RJ em Foco
Fonoaudióloga baleada em ônibus na Zona Norte segue em estado grave
Aline de Siqueira Affonso, de 53 anos, foi ferida no pescoço por um tiro que transfixou e provocou uma lesão na coluna
A fonoaudióloga Aline de Siqueira Affonso, de 53 anos, permanece internada em estado grave no Hospital Estadual Getúlio Vargas (HEGV), na Penha, Zona Norte do Rio. A atualização foi informada na tarde desta quinta-feira pela direção da unidade, com base no último boletim médico.
Violência no Rio:
Aline foi baleada no pescoço enquanto estava em um ônibus da linha 629 (Irajá x Saens Peña), que passava pela Avenida Meriti, em Vicente de Carvalho. O tiro transfixou o pescoço e provocou uma lesão na coluna. Ela passou por uma cirurgia de quatro horas e, posteriormente, foi encaminhada para o CTI.
Segundo a Polícia Militar, a fonoaudióloga foi atingida durante um confronto entre agentes do 41º BPM (Irajá) e criminosos nas proximidades da comunidade do Trem. O ônibus passava em frente à favela no momento do tiroteio.
Aline estava a caminho do trabalho. Moradora da Vila da Penha, ela trabalha na Casa de Saúde São José, no Humaitá. No hospital, é acompanhada por duas tias.
PM assumiu direção de ônibus
De acordo com policiais militares envolvidos na ocorrência, quando as equipes chegaram ao ônibus, os passageiros já haviam se abrigado numa escola particular. No veículo, só estava a fonoaudióloga. Ela, porém, nem havia notado que havia sido ferida, segundo o sargento Elimar das Chagas.
— Ela não sabia que estava baleada. Ela falou que sentiu que estava machucada e perguntou para a gente o que estava acontecendo. O tempo todo, ela perguntava: "É grave?". E eu disse: "Não é grave, foi só um arranhão". Falei que a dor era da queda, que era normal, que ela sentir dor era um sinal positivo, não falei para ela que ela foi baleada para não se desesperar — relata o agente, que comandou os primeiros socorros de Siqueira com o auxílio dos policiais Antonio Câmara e Gilfábio Nogueira.

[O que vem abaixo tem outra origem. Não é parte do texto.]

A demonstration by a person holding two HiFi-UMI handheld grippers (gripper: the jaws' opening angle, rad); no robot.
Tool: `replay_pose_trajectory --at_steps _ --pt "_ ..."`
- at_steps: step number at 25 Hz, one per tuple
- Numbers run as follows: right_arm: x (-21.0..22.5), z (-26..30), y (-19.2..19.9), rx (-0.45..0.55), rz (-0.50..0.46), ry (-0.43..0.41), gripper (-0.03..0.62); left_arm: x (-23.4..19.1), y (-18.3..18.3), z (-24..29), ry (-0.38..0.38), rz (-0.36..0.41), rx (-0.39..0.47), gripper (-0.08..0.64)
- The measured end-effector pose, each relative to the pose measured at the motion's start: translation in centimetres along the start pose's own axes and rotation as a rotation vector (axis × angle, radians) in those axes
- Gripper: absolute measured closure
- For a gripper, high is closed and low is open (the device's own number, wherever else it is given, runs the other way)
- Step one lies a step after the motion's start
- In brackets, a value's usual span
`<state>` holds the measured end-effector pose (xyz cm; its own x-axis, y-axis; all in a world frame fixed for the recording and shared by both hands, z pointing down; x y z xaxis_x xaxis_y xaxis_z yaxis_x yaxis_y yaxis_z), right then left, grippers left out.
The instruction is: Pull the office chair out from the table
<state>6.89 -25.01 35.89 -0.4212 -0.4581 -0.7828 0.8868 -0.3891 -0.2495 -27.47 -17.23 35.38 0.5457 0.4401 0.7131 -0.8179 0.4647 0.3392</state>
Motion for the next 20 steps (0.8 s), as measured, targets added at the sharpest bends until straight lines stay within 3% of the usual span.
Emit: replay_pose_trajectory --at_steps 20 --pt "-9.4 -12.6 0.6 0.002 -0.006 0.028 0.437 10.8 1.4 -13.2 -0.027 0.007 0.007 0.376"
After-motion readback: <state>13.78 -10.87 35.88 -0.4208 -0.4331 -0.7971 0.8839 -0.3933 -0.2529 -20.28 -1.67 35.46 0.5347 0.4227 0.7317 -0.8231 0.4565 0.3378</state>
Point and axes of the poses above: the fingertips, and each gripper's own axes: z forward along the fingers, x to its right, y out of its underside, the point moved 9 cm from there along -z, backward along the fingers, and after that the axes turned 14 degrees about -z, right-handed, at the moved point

Com o motorista do ônibus em estado de choque, coube ao também sargento Jhonathan Vessados assumir a direção do veículo e levá-lo para o hospital.
— O Jhonathan tem habilitação na categoria D, que permite dirigir ônibus. O motorista tinha saído desesperado (com o tiroteio) e deixou a chave na ignição. O Jhonathan falou: "A única possibilidade que a gente tem é conduzir o ônibus para o hospital". Depois, o motorista até agradeceu e o elogiou — diz o cabo Alexandre Souza, que comandou a abertura do trânsito para o veículo poder chegar rapidamente à unidade de saúde.